| 要旨トップ | 目次 | 日本生態学会第69回全国大会 (2022年3月、福岡) 講演要旨
ESJ69 Abstract


一般講演(ポスター発表) P2-003  (Poster presentation)

ツキノワグマの生活史パラメータの推定
Estimation of life history parameters of the Asian black bear

*小池伸介(東京農工大学), 栃木香帆子(東京農工大学), 深澤圭太(国立環境研究所), 黒江美紗子(長野県環境保全研究所), 姉崎智子(群馬県立自然史博物館), 長沼知子(東京農工大学), 小坂井千夏(農研機構), 稲垣亜希乃(東京農工大学), 山崎晃司(東京農業大学)
*Sinsuke KOIKE(Tokyo Univ. Agr. and Tech.), Kahoko TOCHIGI(Tokyo Univ. Agr. and Tech.), Keita FUKASAWA(NIES), Misako KUROE(Nagano ECRI), Tomoko ANEZAKI(GMNH), Tomoko NAGANUMA(Tokyo Univ. Agr. and Tech.), Chinatsu KOZAKAI(NARO), Akino INAGAKI(Tokyo Univ. Agr. and Tech.), Koji YAMAZAKI(Tokyo Univ. Agr.)

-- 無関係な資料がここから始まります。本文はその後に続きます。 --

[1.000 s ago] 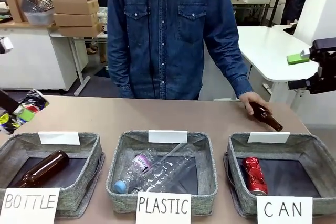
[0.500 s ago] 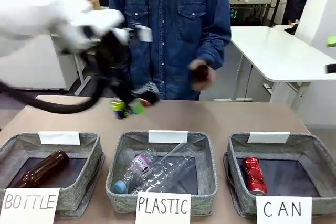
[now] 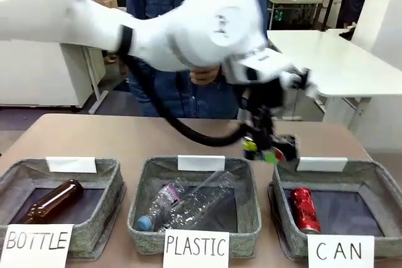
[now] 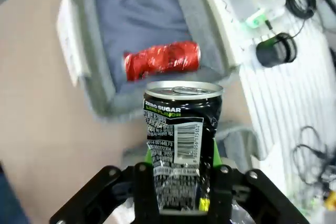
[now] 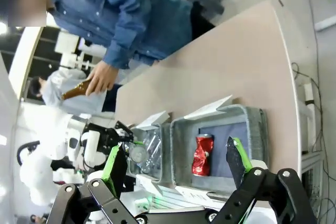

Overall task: Sort the can waste into the basket.
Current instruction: Pick up the can waste from the table and place it in the right Fabric basket.

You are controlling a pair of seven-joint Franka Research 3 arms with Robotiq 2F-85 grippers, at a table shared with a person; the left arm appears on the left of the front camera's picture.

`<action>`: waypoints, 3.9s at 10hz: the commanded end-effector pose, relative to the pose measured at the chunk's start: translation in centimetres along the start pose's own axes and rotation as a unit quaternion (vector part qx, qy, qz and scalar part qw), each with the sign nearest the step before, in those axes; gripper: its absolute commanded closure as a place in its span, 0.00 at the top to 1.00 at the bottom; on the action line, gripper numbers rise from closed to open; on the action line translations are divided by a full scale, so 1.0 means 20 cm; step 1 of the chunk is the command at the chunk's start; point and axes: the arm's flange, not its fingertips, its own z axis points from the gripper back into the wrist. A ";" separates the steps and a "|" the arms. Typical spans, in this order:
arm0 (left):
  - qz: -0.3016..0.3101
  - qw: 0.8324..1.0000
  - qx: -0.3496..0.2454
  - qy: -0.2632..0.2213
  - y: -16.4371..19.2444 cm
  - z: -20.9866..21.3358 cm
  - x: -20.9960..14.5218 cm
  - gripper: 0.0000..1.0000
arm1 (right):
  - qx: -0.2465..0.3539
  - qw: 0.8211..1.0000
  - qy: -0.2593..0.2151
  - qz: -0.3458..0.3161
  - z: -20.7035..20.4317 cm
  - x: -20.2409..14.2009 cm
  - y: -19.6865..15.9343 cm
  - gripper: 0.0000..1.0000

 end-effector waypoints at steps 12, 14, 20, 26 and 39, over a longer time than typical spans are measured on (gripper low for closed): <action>-0.068 0.997 0.007 0.031 0.07 -0.44 0.52 0.98 | 0.009 1.000 0.021 0.019 -0.14 0.01 0.11 1.00; -0.065 0.997 0.014 0.031 0.08 -0.43 0.51 1.00 | 0.009 1.000 0.021 0.019 -0.14 0.01 0.11 1.00; -0.051 0.998 0.010 0.037 0.07 -0.45 0.49 1.00 | 0.009 1.000 0.021 0.019 -0.14 0.01 0.11 1.00; -0.052 0.998 0.005 0.046 0.06 -0.46 0.45 1.00 | 0.009 1.000 0.021 0.019 -0.14 0.01 0.11 1.00; 0.458 0.879 0.073 -0.109 -0.28 1.07 -1.03 1.00 | 0.109 0.977 0.122 0.139 -0.88 -0.11 0.69 1.00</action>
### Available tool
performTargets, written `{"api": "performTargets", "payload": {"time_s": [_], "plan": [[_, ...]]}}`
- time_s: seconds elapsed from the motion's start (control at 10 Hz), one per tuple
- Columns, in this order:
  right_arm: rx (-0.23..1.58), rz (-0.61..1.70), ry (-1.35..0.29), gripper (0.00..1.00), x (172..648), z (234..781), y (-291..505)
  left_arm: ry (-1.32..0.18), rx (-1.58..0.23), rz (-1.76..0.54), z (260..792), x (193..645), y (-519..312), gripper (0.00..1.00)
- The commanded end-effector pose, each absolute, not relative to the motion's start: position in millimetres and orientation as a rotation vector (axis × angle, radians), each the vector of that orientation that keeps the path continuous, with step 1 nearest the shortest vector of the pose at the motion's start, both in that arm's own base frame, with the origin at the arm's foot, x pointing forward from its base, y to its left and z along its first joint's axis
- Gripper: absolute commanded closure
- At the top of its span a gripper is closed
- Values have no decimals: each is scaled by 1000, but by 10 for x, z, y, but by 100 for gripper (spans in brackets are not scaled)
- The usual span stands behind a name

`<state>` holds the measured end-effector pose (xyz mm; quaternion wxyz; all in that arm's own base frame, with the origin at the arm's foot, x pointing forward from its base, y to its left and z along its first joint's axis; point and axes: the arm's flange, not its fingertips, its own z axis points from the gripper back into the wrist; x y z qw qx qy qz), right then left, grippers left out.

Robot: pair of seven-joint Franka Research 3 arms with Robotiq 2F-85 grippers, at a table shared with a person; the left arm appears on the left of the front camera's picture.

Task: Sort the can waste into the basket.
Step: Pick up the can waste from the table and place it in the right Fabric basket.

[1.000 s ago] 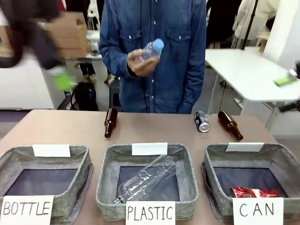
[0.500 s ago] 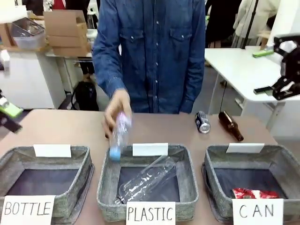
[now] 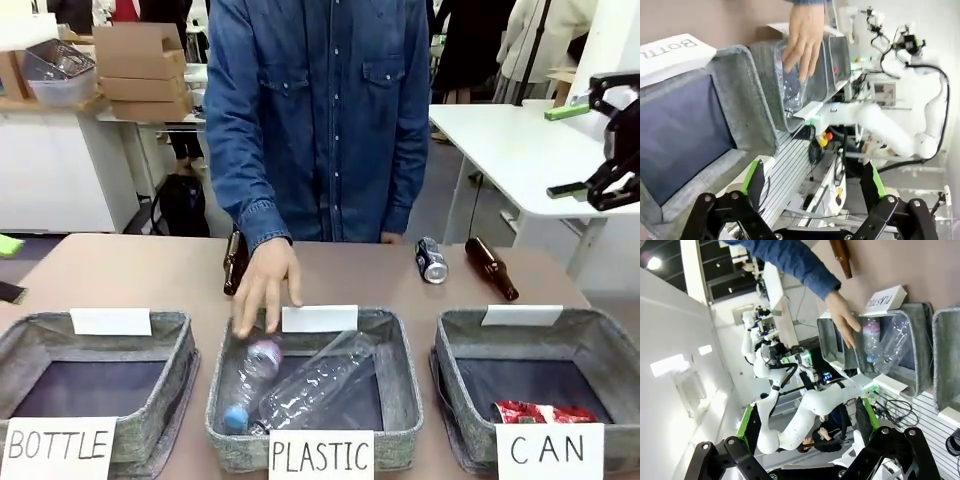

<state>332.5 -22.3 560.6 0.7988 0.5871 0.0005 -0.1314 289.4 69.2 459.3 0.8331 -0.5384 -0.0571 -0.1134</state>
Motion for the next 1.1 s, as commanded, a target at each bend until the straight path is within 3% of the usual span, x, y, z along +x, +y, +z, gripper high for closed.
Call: {"api": "performTargets", "payload": {"time_s": [0.0, 0.9, 1.0], "plan": [[1270, -265, -3, 0, 3303, 5601, -199, -102, -1117, -305, 4676, 2945, 654, 0], [1259, -279, 4, 0, 3319, 5601, -206, -102, -1117, -305, 4676, 2945, 654, 0], [881, -296, -29, 0, 3606, 5514, 54, -102, -1117, -305, 4676, 2945, 654, 0]]}}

 野生の哺乳類の個体数の変動(以下、個体群動態)を把握することは、生物学的知見の蓄積だけでなく、保全や管理においても重要な課題である。ツキノワグマ(以下、クマ)は日本に生息する森林性の大型哺乳類であり、直接観察が困難であるため、個体群動態を把握するために必要な繁殖に関する知見はほとんど明らかになっていない。そこで本研究では、群馬県で有害駆除されたツキノワグマから採取したサンプルをもとに、群馬県に生息するツキノワグマの繁殖パラメータを推定することを目的とし、以下の2つの調査を行った。①:2009~2019年にかけての有害捕獲個体(メス=54)から採取した第一小臼の年輪幅から繁殖成功履歴の推定を行い初育児成功年齢と育児成功間隔を求めた。さらに、②:2009~2019年にかけての有害捕獲個体(メス=25)の子宮から胎盤痕の数を集計し産子数を求めた。その結果、①:初育児成功年齢は平均5.64(標準偏差=1.13)歳、育児成功間隔は、平均2.25(標準偏差=2.17)年となった。②:産子数は平均1.96(標準偏差=0.45)頭という値となった。過去10年間に収集された有害捕獲個体のサンプルを解析することで、直接観察が難しく、寿命の長いツキノワグマの生涯における基本的な繁殖情報を明らかにすることができた。今後は、本研究により得られた繁殖パラメータを用いて、個体群の動態分析などへの応用について検討していく。